For the past seven years she's been rubbing shoulders with the rich, the famous and the influential in order to fill her About Town gossip column in the Sunday Star Times. Making friends and enemies along the way.

Saunders has now turned her back on tittle, tattle. She is off to write books about "unpleasant, debilitating and degrading sexual experiences."

While others may beg to differ, Saunders says she's always been passionate about values and standards.

"I really care about things like ethics and morality," she told TVNZs Close Up programme. "It's really been about treading that fine line between salaciousness, taste and being fair to people."

She admits that at times she has stepped over that line and has had to apologise to people when she got it wrong.

Saunders says the challenge in her job was taking a distasteful story and trying to present it in a way that wasn't going to trouble the censors.

"If I hear a really, really smutty story what I get out of it is the challenge of presenting it in a tasteful enough way of to get it past the taste police at the paper so that it can go into print."
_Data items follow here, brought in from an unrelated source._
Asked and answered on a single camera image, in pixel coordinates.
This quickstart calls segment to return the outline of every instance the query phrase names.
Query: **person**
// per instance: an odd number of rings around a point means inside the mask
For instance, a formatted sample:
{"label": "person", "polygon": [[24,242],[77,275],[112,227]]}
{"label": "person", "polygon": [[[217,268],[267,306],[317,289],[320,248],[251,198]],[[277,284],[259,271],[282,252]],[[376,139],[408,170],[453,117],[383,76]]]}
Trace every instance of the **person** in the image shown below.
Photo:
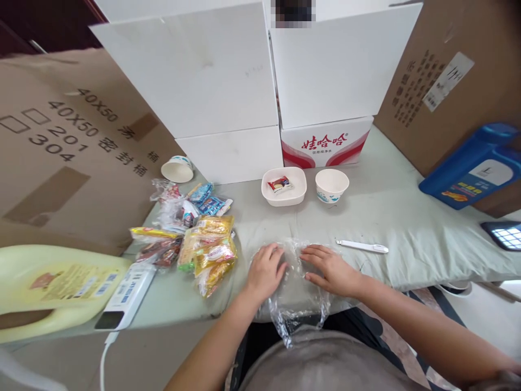
{"label": "person", "polygon": [[[244,288],[179,367],[165,391],[222,389],[257,310],[284,276],[287,264],[279,265],[282,254],[276,243],[259,250]],[[302,250],[301,259],[323,274],[307,273],[306,280],[364,303],[460,389],[521,390],[519,363],[444,314],[355,270],[330,248],[310,245]],[[294,339],[291,349],[282,341],[267,349],[249,368],[239,389],[426,390],[377,350],[348,334],[304,330]]]}

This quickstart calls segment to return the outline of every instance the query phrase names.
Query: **white paper cup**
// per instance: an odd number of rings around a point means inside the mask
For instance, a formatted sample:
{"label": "white paper cup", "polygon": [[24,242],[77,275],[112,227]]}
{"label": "white paper cup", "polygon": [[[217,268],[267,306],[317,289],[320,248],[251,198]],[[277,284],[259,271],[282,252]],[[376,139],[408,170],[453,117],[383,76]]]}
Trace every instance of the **white paper cup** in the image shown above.
{"label": "white paper cup", "polygon": [[326,204],[334,204],[349,186],[349,178],[342,171],[323,169],[315,176],[316,196]]}
{"label": "white paper cup", "polygon": [[184,183],[194,177],[194,166],[187,157],[172,156],[161,167],[161,174],[172,182]]}

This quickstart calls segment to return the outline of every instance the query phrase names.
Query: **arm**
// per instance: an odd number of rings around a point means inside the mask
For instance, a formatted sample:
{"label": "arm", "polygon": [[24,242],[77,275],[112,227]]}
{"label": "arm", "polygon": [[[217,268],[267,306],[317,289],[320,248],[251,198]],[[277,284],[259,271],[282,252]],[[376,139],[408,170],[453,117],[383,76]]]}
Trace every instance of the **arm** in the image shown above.
{"label": "arm", "polygon": [[494,379],[501,370],[521,367],[491,344],[441,313],[353,269],[333,250],[312,245],[302,251],[324,278],[306,279],[323,289],[360,300],[394,328],[427,362],[452,384],[466,389]]}
{"label": "arm", "polygon": [[243,290],[199,341],[164,391],[215,391],[224,384],[255,313],[277,289],[284,275],[286,264],[278,267],[282,253],[276,243],[259,250]]}

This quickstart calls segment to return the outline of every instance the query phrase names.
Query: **white power strip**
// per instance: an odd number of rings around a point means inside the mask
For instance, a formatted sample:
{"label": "white power strip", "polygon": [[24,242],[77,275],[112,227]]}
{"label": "white power strip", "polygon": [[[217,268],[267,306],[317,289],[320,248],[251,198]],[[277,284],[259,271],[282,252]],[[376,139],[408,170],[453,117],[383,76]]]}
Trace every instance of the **white power strip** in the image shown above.
{"label": "white power strip", "polygon": [[156,271],[157,268],[151,264],[132,264],[94,328],[119,331],[130,326]]}

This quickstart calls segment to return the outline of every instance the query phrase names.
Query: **floor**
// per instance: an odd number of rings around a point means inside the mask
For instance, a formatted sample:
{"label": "floor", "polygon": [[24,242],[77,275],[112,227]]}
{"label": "floor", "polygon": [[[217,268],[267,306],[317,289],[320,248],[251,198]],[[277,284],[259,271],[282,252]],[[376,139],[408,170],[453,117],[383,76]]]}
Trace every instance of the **floor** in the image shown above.
{"label": "floor", "polygon": [[[521,281],[505,287],[521,295]],[[508,302],[476,284],[466,298],[445,296],[471,331],[521,361],[521,303]],[[107,357],[107,391],[162,390],[213,322],[122,332]],[[65,384],[69,391],[97,391],[104,340],[104,335],[91,335],[43,341],[13,355],[31,370]],[[2,375],[0,389],[30,390]]]}
Over the years the gossip queen has been the target of rumours herself - plastic surgery, prostitution and sleeping with married men among them.
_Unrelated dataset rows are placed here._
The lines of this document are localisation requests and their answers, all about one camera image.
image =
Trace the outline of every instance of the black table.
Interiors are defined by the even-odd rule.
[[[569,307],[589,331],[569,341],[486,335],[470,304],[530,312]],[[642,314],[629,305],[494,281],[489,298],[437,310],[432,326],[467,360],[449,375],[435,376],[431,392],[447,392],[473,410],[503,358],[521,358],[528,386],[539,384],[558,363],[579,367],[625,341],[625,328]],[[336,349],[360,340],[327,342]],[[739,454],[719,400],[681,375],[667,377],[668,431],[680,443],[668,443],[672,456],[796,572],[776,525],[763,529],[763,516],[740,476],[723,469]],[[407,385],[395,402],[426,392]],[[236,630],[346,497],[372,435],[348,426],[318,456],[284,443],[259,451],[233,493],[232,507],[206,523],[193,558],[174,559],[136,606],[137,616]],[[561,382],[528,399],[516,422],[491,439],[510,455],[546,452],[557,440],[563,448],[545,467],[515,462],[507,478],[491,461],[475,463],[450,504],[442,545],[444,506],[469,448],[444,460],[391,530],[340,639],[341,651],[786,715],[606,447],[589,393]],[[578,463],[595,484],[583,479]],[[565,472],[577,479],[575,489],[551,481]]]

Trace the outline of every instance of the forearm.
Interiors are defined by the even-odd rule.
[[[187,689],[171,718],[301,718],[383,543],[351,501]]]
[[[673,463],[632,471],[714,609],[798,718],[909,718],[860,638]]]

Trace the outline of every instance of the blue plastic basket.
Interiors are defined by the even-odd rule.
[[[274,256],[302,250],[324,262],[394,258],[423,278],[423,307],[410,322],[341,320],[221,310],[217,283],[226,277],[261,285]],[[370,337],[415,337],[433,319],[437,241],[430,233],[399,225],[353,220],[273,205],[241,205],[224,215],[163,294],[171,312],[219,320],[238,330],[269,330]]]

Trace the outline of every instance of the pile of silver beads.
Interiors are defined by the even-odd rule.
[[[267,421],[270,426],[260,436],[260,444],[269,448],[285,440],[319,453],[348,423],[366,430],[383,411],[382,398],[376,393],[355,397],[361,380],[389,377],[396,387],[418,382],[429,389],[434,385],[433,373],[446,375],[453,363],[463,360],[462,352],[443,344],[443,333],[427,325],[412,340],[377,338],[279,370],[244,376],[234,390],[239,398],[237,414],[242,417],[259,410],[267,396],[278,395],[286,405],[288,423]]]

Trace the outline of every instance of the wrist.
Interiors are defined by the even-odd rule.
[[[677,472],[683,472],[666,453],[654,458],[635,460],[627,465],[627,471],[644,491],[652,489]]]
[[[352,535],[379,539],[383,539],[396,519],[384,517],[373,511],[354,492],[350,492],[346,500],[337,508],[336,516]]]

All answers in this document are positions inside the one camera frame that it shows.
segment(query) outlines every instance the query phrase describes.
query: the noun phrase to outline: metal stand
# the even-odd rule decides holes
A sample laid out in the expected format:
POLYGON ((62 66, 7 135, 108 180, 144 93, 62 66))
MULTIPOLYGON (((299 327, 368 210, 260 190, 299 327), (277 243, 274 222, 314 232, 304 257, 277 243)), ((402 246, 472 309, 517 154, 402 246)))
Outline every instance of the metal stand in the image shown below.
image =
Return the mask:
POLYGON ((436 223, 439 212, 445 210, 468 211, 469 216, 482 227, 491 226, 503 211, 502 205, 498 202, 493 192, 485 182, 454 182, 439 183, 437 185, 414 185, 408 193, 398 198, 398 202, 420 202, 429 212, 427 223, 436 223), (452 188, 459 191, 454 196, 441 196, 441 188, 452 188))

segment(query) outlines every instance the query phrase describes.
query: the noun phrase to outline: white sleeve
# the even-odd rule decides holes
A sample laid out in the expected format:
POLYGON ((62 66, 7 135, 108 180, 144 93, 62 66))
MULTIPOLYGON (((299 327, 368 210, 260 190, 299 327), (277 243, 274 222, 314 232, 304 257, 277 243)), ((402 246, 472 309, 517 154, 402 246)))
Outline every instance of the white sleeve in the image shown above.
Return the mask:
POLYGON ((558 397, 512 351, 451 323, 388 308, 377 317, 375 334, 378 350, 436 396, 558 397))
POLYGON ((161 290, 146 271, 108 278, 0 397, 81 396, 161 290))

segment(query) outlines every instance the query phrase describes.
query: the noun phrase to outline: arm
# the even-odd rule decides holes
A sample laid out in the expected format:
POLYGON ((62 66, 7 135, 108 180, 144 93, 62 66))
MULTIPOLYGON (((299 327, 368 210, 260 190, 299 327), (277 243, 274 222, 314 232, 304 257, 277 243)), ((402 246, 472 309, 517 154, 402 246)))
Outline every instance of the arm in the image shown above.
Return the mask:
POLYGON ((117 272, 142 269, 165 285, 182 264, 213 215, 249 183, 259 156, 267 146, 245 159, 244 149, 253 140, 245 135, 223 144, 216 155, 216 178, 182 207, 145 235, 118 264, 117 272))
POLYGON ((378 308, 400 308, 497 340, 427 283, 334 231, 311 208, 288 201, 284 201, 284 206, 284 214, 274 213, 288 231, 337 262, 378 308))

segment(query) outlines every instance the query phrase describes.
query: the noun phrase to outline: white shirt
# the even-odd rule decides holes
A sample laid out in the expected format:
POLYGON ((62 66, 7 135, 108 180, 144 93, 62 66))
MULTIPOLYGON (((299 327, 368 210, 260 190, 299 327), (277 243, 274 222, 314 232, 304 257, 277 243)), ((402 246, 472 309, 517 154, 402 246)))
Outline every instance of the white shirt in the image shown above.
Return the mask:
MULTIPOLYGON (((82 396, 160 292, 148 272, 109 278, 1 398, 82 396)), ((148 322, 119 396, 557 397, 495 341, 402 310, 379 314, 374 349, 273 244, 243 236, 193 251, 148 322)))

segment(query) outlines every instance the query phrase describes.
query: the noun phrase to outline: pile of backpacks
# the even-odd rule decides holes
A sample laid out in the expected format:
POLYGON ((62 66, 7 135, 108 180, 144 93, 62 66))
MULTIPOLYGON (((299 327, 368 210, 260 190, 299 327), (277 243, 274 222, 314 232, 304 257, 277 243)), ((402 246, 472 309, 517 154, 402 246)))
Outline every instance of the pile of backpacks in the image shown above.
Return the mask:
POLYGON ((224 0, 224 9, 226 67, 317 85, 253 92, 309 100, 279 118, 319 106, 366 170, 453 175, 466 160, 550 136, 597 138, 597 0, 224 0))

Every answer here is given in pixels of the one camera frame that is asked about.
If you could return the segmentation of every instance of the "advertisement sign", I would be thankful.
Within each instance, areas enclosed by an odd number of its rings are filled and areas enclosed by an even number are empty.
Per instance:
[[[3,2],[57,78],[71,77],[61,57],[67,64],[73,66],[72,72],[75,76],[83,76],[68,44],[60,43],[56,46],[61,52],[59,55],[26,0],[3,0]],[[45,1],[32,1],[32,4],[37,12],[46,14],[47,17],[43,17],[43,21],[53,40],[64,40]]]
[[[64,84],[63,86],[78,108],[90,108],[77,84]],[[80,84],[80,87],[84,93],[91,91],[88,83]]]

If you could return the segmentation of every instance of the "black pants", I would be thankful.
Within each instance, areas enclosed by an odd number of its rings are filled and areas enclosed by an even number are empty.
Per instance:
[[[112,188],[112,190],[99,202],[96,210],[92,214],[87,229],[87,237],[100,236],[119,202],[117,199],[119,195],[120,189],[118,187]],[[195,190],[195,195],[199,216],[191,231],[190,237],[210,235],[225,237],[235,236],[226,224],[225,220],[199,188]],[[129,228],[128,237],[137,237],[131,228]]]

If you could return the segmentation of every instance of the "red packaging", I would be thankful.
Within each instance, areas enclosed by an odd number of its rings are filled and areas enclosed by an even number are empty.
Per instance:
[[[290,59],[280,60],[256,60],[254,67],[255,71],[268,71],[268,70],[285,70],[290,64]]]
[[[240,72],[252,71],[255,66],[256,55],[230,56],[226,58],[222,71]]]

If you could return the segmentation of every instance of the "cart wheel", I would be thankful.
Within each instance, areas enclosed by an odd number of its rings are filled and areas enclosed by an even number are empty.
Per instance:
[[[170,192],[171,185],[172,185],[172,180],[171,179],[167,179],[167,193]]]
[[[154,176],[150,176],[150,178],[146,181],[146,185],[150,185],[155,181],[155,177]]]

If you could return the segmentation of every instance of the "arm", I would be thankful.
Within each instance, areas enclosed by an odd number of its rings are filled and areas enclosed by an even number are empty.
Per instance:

When the heat was applied about gossip concerning her, Saunders was not so forthcoming even walking out of the interview.

"We're talking about the highs and lows of About Town ... we're not having a go at me."

She did eventually answer some questions about the rumours but it was an awkward interview peppered by long silences.

Saunders says she has eyeliner tattooed on "everybody does" apparently and admitted to using botox.

"My head would fall off if I stopped having botox I'm held held together with it,"

Then there was sleeping with married men. She says she's never done it and the rumour in question was started by a rival to the married man in question.

And as for prostitution, Saunders says she's not been a high class or a cheap prostitute.

"I heard a long time ago that I'm a high class prostitute and I thought that was extraordinary."

So according to Saunders the rumours are just that, but what it does seem to show is that the muck-rakers would like to take her down a peg or two. Not that Saunders necessarily agrees with that, she doesn't believe she's as disliked as people would think.

"Theres a small group of people that would really like to flay me alive and they're in the process of trying to make that happen, but I think I am (well liked) ... I think it's taken a while though for people to realise that the column hasn't been written with malice."

So after seven years in the gossip game Saunders announced last week that she is off to write a book about bad sex - she is going to tell us how to do it better. She says that it was her idea to leave the Sunday Star-Times, but her gossip rival at the Herald on Sunday, Rachel Glucina, begs to differ.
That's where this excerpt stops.